Тогда Новодворцев, поняв, что и нынче желанных слов не услышит, и стараясь сосредоточить мысль на том, что все-таки к нему, а не к Неверову привели начинающего писателя на суд, переменил положение ног, подсунул другую руку и, деловито сказав «так-с», глядя на жилу, вздувшуюся у Го-лого на лбу, стал тихо и гладко говорить. Он говорил, что рассказ крепко сделан, что чувствуется сила коллектива в том месте, где мужики на свои деньги начинают строить школу, что в описании любви Петра к Анюте есть какие-то промахи слога, но слышится зов весны, зов здоровой похоти — и все время, пока он говорил, ему почему-то вспоминалось, как недавно он послал тому же критику письмо, в котором напоминал, что в январе исполняется двадцать пять лет его писательской деятельности, но что он убедительно просит никаких чествований не устраивать, ввиду того, что еще продолжаются для Союза годы интенсивной работы… «А вот интеллигент у вас не удался, — говорил он. — Не чувствуется настоящей обреченности…» Но критик молчал. Это был костлявый, расхлябанный, рыжий человек, страдающий, по слухам, чахоткой, но на са-мом деле, вероятно, здоровый как бык. Он ответил, письмом же, что одобряет такое решение, и на этом дело и кончилось. Должно быть, в виде тайной компенсации привел Голого… И Новодворцеву стало вдруг так грустно, — не обидно, а просто грустно, — что он осекся и начал платком протирать стекла, и глаза у него оказались совсем добрыми. Критик встал. «Куда же вы, еще рано…» — сказал Новодворцев, но встал тоже. Антон Голый кашлянул и прижал портфель к боку.

«Писатель из него выйдет, это так», — равнодушно сказал критик, блуждая по комнате и тыкая в воздухе потухшей папиросой.

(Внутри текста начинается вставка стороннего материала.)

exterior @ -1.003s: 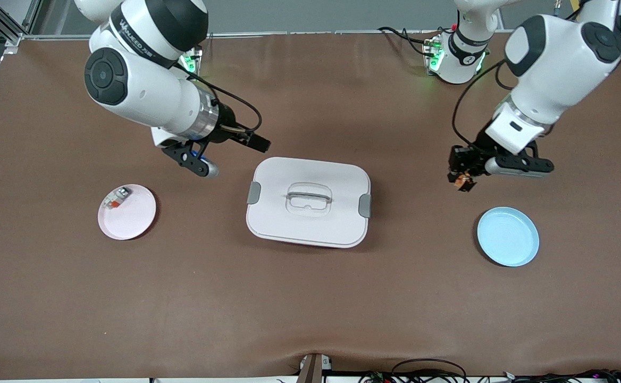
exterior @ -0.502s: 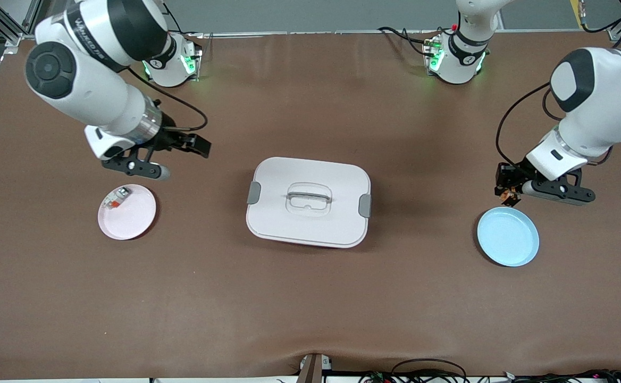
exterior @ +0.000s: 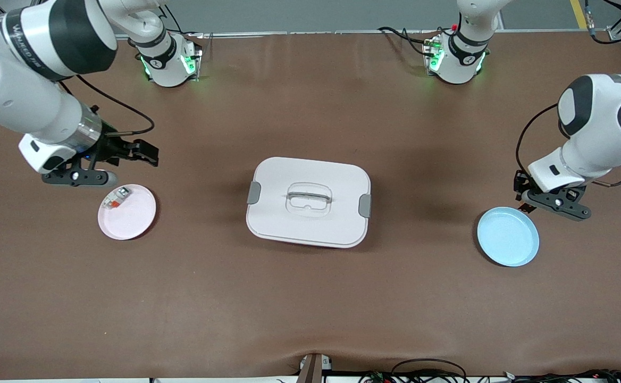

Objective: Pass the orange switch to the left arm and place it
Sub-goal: 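Carry the switch with the left gripper while the right gripper withdraws, then lower the switch onto the blue plate and open the left gripper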

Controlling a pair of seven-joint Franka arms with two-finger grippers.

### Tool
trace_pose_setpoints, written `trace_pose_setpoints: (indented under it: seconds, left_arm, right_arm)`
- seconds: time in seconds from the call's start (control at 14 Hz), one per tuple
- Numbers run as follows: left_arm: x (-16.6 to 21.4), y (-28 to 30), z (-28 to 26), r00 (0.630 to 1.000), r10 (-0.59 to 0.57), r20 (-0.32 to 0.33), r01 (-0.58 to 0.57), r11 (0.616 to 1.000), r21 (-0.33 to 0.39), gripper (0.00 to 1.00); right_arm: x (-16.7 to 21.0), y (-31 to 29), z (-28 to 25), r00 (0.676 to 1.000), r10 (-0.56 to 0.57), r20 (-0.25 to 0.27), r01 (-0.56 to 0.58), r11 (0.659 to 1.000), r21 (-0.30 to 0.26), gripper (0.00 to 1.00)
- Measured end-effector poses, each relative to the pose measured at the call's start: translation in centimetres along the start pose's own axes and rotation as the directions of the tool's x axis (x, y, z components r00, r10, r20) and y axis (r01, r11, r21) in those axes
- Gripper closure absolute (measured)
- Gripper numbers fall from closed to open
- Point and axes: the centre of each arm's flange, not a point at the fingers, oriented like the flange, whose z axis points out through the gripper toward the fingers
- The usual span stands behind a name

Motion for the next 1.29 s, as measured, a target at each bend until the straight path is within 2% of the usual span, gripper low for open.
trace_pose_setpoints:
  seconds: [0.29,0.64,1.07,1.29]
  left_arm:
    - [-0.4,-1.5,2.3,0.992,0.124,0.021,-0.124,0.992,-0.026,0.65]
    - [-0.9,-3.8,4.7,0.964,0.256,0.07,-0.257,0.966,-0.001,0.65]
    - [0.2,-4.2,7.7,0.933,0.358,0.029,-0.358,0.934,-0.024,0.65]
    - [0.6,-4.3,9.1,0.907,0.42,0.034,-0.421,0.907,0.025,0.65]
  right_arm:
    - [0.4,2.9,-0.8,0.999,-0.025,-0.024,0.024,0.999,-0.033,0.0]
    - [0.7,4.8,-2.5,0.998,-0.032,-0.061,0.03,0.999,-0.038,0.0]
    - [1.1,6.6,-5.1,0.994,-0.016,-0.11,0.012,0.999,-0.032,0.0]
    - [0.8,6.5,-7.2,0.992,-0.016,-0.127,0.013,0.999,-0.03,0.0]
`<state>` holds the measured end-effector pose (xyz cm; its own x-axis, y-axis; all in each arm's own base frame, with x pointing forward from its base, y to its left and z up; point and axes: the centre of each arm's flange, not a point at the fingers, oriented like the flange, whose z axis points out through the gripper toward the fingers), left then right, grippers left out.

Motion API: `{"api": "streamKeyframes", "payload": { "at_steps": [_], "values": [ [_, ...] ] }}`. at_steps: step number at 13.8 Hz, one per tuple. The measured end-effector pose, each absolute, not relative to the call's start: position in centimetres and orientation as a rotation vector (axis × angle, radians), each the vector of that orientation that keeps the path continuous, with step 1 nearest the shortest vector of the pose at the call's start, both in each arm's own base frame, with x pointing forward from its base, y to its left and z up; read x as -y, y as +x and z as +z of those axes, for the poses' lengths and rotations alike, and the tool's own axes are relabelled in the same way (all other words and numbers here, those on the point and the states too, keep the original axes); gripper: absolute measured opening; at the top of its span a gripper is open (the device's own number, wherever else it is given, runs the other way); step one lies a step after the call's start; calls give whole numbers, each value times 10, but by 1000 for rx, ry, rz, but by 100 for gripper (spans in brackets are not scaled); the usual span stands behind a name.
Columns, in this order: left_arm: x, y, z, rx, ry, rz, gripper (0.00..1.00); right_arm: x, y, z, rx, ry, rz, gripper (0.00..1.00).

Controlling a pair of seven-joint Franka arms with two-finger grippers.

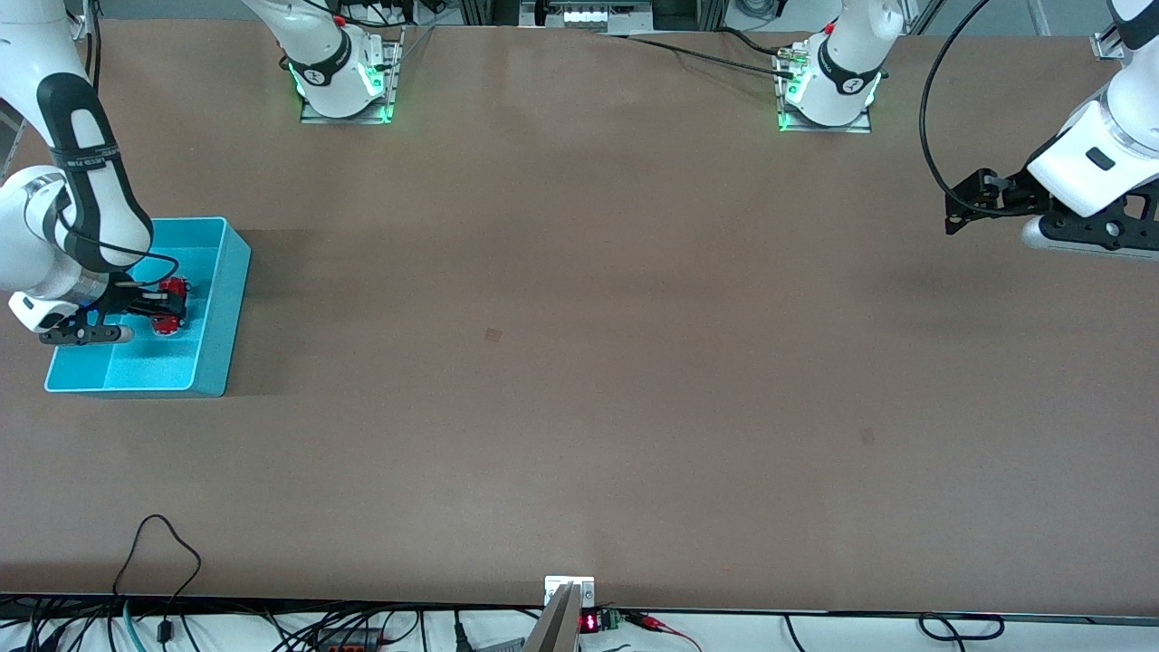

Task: Wind red beetle toy and store in blue box
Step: 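Lift the car and lower it into the blue box, then open the right gripper to release the car in the box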

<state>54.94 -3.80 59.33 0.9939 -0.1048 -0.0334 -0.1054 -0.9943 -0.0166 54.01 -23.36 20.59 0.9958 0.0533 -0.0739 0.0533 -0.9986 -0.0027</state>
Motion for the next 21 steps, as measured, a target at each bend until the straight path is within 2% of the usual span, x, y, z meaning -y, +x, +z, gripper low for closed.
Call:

Напевая вполголоса, сквозь зубы, с зыкающим звуком, он повис над письменным столом, затем постоял у этажерки, где добротный «Капитал» жил между потрепанным Леонидом Андреевым и безымянной книгой без корешка; наконец, все той же склоняющейся походкой подошел к окну, отодвинул синюю штору.

«Заходите, заходите, — говорил Новодворцев Антону Голому, который отрывисто кланялся и потом браво расправлял плечи. — Вот напишите еще что-нибудь — принесите». «Масса снегу навалило, — сказал критик, отпустив штору. — Сегодня, кстати, сочельник».

Он стал вяло искать пальто и шапку. «Во время оно, в сей день, ваша братия строчила рождественские фельетончики…»

«Со мной не случалось», — сказал Новодворцев. Критик усмехнулся. «Напрасно. Вот бы написал рождественский рассказ. По-новому».

Антон Голый кашлянул в кулак. «А у нас», — начал он хриплым басом и опять прочистил горло.

«Я серьезно говорю, — продолжал критик, влезая в пальто. — Можно очень ловко построить. Спасибо… Уже».

«А у нас, — сказал Антон Голый, — был такой случай. Учитель, Вздумал на праздниках ребятам елку. Устроить. Нацепил сверху. Красную звезду».